Osumi v. Giurbino

Decision Date15 August 2006
Docket NumberNo. CV 05-5184 CJCRC.,CV 05-5184 CJCRC.
Citation445 F.Supp.2d 1152
CourtU.S. District Court — Central District of California
PartiesChristopher Sadao OSUMI, Petitioner, v. G.J. GIURBINO, Warden, Respondent.

Christopher Sadao Osumi, Imperial, CA, pro se.

Lance E. Winters, Office of Attorney General of California, Los Angeles, CA, for Respondent.

ORDER ADOPTING FINAL REPORT AND RECOMMENDATION OF UNITED STATES MAGISTRATE JUDGE

CARNEY, District Judge.

Pursuant to 28 U.S.C. Section 636, the Court has reviewed the Petition and other papers along with the attached Final Report and Recommendation of United States Magistrate Judge Rosalyn M. Chapman, as well as petitioner's and respondent's objections, and has made a de novo determination.

IT IS ORDERED that (1) the Final Report and Recommendation is approved and adopted; (2) the Final Report and Recommendation is adopted as the findings of fact and conclusions of law herein; and (3) Judgment shall be entered denying the petition for writ of habeas corpus and dismissing the action with prejudice.

IT IS FURTHER ORDERED that the Clerk shall serve copies of this Order, the Magistrate Judge's Final Report and Recommendation and Judgment by the United States mail on the parties.

JUDGMENT

Pursuant to the Order of the Court adopting the findings, conclusions, and recommendations of United States Magistrate Judge Rosalyn M. Chapman,

IT IS ADJUDGED that the petition for writ of habeas corpus is denied and the action is dismissed with prejudice.

FINAL REPORT AND RECOMMENDATION OF A UNITED STATES MAGISTRATE JUDGE

CHAPMAN, United States Magistrate Judge.

This Final Report and Recommendation is submitted to the Honorable Cormac J. Carney, United States District Judge, by Magistrate Judge Rosalyn M. Chapman, pursuant to the provisions of 28 U.S.C. § 636 and General Order 01-13 of the United States District Court for the Central District of California.

BACKGROUND
I

On January 30, 2002, in Los Angeles County Superior Court case no. SA043514, a jury convicted petitioner Christopher Sadao Osumi of two counts of second degree robbery in violation of California Penal Code ("P.C.") § 211, and the jury found petitioner personally used a deadly weapon, a knife, in committing the offenses within the meaning of P.C. § 12022(b)(1); however, the jury found petitioner not guilty of forgery in violation of P.C. § 476. Clerk's Transcript ("CT") 116-22. In a bifurcated proceeding, petitioner admitted he had suffered two prior convictions within the meaning of the Three Strikes law, P.C. §§ 667(b)-(i) and 1170.12(a)-(d), and within the meaning of P.C. § 667(a)(1). CT 149-51. Petitioner was sentenced to the total term of 39 years to life in state prison. CT 149-56.
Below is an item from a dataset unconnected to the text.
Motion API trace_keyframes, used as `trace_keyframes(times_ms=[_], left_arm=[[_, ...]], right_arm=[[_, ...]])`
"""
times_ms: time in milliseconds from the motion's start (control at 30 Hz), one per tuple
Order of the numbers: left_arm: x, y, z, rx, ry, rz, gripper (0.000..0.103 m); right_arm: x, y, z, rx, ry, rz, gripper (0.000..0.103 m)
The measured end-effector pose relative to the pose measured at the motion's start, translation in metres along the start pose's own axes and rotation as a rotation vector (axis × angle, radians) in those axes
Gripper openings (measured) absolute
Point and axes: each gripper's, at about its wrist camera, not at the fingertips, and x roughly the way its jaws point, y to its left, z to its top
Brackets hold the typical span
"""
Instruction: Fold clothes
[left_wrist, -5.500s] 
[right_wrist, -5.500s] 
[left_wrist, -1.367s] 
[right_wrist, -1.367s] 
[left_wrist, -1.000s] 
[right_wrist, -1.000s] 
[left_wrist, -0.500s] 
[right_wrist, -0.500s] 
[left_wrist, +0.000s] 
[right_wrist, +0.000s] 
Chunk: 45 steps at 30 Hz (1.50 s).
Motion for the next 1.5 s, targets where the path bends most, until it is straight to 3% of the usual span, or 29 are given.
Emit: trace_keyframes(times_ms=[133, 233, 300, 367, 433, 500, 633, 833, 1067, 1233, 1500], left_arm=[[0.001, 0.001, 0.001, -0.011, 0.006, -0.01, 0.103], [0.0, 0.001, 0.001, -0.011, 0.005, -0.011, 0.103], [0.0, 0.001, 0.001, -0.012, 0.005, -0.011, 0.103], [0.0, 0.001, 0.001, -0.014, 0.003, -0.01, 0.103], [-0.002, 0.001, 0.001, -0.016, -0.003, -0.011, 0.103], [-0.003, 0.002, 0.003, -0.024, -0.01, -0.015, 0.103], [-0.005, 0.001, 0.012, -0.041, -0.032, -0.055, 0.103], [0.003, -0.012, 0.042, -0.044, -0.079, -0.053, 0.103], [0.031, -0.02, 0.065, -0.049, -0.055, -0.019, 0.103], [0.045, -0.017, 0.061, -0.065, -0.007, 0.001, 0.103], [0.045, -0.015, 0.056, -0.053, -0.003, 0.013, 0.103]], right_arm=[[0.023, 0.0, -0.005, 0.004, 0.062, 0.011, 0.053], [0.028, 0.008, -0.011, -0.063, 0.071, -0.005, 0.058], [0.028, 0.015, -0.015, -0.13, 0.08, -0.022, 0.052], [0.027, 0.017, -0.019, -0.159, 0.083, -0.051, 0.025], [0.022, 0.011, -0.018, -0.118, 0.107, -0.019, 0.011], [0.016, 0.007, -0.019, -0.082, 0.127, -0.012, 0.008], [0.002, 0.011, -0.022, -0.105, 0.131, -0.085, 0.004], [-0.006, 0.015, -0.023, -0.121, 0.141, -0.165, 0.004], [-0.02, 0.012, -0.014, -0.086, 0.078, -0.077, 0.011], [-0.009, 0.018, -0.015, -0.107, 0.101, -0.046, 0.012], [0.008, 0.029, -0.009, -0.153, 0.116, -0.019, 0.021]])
Petitioner appealed his convictions and sentence to the California Court of Appeal, CT 157, which affirmed the judgment in an unpublished opinion filed November 15, 2002. Lodgment nos. A3-A5. On December 31, 2002, petitioner filed a petition for review in the California Supreme Court, which was denied on January 29, 2003. Lodgment nos. A6-A7.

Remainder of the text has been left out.